== Records from a collection ==
• • • • • • •
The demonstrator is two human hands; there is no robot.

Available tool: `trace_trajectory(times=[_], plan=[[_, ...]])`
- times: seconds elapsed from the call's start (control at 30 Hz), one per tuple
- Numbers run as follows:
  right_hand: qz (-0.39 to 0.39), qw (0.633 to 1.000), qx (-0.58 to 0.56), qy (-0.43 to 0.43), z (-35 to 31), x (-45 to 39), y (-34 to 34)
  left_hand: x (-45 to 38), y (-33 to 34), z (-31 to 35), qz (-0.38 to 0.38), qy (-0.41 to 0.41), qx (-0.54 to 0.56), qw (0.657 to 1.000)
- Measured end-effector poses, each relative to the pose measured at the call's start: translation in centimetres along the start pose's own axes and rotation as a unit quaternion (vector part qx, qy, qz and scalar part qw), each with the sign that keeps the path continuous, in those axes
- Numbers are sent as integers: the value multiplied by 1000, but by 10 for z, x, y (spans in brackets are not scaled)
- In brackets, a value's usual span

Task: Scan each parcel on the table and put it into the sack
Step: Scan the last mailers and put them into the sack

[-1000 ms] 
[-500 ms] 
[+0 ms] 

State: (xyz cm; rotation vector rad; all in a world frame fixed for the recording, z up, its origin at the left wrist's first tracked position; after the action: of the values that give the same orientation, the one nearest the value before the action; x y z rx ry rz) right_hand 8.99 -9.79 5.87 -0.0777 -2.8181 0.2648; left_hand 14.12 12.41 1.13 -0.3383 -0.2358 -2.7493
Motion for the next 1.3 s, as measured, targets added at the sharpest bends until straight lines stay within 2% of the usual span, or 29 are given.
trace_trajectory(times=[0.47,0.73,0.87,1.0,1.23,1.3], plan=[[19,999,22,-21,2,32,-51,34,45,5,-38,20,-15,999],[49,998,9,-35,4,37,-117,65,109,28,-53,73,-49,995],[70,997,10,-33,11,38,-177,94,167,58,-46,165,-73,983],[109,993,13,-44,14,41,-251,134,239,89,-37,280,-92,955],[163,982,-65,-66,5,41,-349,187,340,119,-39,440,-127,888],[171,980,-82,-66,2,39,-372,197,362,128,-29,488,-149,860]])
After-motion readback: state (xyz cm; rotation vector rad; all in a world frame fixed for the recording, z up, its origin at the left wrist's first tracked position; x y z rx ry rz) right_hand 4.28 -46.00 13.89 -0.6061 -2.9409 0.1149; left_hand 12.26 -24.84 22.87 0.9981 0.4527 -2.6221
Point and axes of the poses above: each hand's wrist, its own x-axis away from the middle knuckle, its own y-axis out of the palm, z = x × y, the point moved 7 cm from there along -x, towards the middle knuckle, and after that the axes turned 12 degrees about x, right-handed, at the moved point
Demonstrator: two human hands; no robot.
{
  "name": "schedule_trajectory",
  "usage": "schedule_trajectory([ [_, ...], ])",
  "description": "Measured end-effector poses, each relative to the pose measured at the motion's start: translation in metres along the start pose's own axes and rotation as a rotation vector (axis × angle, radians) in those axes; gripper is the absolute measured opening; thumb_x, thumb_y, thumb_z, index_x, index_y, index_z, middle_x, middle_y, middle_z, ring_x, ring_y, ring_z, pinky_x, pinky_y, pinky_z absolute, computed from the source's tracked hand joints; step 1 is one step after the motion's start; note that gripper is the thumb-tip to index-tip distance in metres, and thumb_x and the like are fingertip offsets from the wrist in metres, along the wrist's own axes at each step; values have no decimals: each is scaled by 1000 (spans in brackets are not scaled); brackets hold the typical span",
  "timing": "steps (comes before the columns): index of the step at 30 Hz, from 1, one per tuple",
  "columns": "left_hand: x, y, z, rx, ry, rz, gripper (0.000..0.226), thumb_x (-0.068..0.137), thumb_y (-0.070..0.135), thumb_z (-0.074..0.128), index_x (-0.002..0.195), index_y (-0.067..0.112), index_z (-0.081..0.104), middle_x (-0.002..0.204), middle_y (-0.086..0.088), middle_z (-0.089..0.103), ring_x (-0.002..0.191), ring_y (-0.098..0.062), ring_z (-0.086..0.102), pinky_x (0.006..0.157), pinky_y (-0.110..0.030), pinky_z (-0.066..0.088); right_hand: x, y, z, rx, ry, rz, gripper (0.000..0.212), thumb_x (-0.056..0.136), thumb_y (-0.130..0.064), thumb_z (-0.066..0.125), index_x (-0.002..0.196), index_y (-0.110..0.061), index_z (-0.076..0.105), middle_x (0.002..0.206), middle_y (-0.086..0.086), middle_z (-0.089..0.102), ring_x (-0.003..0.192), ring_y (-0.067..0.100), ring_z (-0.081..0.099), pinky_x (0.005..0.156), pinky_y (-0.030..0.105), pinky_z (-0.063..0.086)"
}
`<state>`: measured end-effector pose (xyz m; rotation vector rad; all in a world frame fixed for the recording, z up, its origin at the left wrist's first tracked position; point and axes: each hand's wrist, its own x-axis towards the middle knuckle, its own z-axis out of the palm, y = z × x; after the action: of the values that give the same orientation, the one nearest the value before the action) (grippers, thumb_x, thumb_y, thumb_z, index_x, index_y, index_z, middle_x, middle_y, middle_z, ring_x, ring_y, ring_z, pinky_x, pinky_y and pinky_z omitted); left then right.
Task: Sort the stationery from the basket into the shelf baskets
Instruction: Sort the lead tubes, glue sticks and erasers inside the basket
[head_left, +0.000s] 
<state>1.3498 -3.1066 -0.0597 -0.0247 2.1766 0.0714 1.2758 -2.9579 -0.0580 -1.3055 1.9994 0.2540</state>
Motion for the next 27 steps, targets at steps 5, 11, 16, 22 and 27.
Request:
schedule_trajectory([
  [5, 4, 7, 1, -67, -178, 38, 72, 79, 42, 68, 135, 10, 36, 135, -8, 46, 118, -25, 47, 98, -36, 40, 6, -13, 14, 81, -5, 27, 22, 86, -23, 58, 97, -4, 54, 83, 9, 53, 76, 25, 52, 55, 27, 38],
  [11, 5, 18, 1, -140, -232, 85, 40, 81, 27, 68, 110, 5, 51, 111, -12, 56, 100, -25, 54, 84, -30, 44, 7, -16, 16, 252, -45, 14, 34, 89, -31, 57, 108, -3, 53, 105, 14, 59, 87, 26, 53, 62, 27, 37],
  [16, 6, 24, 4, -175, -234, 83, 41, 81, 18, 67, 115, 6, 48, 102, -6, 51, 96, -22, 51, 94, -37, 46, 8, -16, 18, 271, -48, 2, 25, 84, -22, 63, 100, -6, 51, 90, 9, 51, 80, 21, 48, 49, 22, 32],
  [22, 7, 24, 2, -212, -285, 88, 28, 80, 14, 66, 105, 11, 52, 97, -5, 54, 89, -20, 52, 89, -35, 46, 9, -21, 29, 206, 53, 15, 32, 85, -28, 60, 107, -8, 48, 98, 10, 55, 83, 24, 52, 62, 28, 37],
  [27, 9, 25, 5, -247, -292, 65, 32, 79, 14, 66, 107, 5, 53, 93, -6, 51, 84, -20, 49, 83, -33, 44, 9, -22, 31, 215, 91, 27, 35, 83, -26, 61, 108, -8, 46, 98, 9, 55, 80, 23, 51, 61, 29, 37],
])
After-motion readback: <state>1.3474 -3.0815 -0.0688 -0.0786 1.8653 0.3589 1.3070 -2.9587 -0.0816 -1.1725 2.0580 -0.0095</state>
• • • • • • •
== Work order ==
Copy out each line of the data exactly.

== Output below ==
The demonstrator is two human hands; there is no robot.

Available tool: `trace_trajectory(times=[_], plan=[[_, ...]])`
- times: seconds elapsed from the call's start (control at 30 Hz), one per tuple
- Numbers run as follows:
  right_hand: qz (-0.39 to 0.39), qw (0.633 to 1.000), qx (-0.58 to 0.56), qy (-0.43 to 0.43), z (-35 to 31), x (-45 to 39), y (-34 to 34)
  left_hand: x (-45 to 38), y (-33 to 34), z (-31 to 35), qz (-0.38 to 0.38), qy (-0.41 to 0.41), qx (-0.54 to 0.56), qw (0.657 to 1.000)
- Measured end-effector poses, each relative to the pose measured at the call's start: translation in centimetres along the start pose's own axes and rotation as a unit quaternion (vector part qx, qy, qz and scalar part qw), each with the sign that keeps the path continuous, in those axes
- Numbers are sent as integers: the value multiplied by 1000, but by 10 for z, x, y (spans in brackets are not scaled)
- In brackets, a value's usual span

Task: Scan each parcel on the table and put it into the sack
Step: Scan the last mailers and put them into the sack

[-1000 ms] 
[-500 ms] 
[+0 ms] 

State: (xyz cm; rotation vector rad; all in a world frame fixed for the recording, z up, its origin at the left wrist's first tracked position; after the action: of the values that give the same orientation, the one nearest the value before the action; x y z rx ry rz) right_hand 8.99 -9.79 5.87 -0.0777 -2.8181 0.2648; left_hand 14.12 12.41 1.13 -0.3383 -0.2358 -2.7493
Motion for the next 1.3 s, as measured, targets added at the sharpest bends until straight lines stay within 2% of the usual span, or 29 are given.
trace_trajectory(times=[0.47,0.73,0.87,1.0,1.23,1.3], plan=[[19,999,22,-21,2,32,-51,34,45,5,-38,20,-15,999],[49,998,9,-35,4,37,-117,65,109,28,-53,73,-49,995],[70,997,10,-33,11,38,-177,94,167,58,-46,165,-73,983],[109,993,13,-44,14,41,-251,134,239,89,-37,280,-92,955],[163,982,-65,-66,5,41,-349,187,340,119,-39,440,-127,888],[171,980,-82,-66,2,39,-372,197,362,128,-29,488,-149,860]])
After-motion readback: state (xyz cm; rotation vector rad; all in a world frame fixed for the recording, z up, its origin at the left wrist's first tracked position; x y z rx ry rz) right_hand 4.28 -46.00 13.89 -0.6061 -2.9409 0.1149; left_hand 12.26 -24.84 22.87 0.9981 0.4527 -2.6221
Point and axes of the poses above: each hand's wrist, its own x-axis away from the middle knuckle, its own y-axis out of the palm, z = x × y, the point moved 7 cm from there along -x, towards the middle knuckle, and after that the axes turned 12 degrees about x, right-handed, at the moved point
Demonstrator: two human hands; no robot.
{
  "name": "schedule_trajectory",
  "usage": "schedule_trajectory([ [_, ...], ])",
  "description": "Measured end-effector poses, each relative to the pose measured at the motion's start: translation in metres along the start pose's own axes and rotation as a rotation vector (axis × angle, radians) in those axes; gripper is the absolute measured opening; thumb_x, thumb_y, thumb_z, index_x, index_y, index_z, middle_x, middle_y, middle_z, ring_x, ring_y, ring_z, pinky_x, pinky_y, pinky_z absolute, computed from the source's tracked hand joints; step 1 is one step after the motion's start; note that gripper is the thumb-tip to index-tip distance in metres, and thumb_x and the like are fingertip offsets from the wrist in metres, along the wrist's own axes at each step; values have no decimals: each is scaled by 1000 (spans in brackets are not scaled); brackets hold the typical span",
  "timing": "steps (comes before the columns): index of the step at 30 Hz, from 1, one per tuple",
  "columns": "left_hand: x, y, z, rx, ry, rz, gripper (0.000..0.226), thumb_x (-0.068..0.137), thumb_y (-0.070..0.135), thumb_z (-0.074..0.128), index_x (-0.002..0.195), index_y (-0.067..0.112), index_z (-0.081..0.104), middle_x (-0.002..0.204), middle_y (-0.086..0.088), middle_z (-0.089..0.103), ring_x (-0.002..0.191), ring_y (-0.098..0.062), ring_z (-0.086..0.102), pinky_x (0.006..0.157), pinky_y (-0.110..0.030), pinky_z (-0.066..0.088); right_hand: x, y, z, rx, ry, rz, gripper (0.000..0.212), thumb_x (-0.056..0.136), thumb_y (-0.130..0.064), thumb_z (-0.066..0.125), index_x (-0.002..0.196), index_y (-0.110..0.061), index_z (-0.076..0.105), middle_x (0.002..0.206), middle_y (-0.086..0.086), middle_z (-0.089..0.102), ring_x (-0.003..0.192), ring_y (-0.067..0.100), ring_z (-0.081..0.099), pinky_x (0.005..0.156), pinky_y (-0.030..0.105), pinky_z (-0.063..0.086)"
}
`<state>`: measured end-effector pose (xyz m; rotation vector rad; all in a world frame fixed for the recording, z up, its origin at the left wrist's first tracked position; point and axes: each hand's wrist, its own x-axis towards the middle knuckle, its own z-axis out of the palm, y = z × x; after the action: of the values that give the same orientation, the one nearest the value before the action) (grippers, thumb_x, thumb_y, thumb_z, index_x, index_y, index_z, middle_x, middle_y, middle_z, ring_x, ring_y, ring_z, pinky_x, pinky_y and pinky_z omitted); left then right.
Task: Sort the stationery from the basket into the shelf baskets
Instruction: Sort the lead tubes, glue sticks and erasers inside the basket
[head_left, +0.000s] 
<state>1.3498 -3.1066 -0.0597 -0.0247 2.1766 0.0714 1.2758 -2.9579 -0.0580 -1.3055 1.9994 0.2540</state>
Motion for the next 27 steps, targets at steps 5, 11, 16, 22 and 27.
Request:
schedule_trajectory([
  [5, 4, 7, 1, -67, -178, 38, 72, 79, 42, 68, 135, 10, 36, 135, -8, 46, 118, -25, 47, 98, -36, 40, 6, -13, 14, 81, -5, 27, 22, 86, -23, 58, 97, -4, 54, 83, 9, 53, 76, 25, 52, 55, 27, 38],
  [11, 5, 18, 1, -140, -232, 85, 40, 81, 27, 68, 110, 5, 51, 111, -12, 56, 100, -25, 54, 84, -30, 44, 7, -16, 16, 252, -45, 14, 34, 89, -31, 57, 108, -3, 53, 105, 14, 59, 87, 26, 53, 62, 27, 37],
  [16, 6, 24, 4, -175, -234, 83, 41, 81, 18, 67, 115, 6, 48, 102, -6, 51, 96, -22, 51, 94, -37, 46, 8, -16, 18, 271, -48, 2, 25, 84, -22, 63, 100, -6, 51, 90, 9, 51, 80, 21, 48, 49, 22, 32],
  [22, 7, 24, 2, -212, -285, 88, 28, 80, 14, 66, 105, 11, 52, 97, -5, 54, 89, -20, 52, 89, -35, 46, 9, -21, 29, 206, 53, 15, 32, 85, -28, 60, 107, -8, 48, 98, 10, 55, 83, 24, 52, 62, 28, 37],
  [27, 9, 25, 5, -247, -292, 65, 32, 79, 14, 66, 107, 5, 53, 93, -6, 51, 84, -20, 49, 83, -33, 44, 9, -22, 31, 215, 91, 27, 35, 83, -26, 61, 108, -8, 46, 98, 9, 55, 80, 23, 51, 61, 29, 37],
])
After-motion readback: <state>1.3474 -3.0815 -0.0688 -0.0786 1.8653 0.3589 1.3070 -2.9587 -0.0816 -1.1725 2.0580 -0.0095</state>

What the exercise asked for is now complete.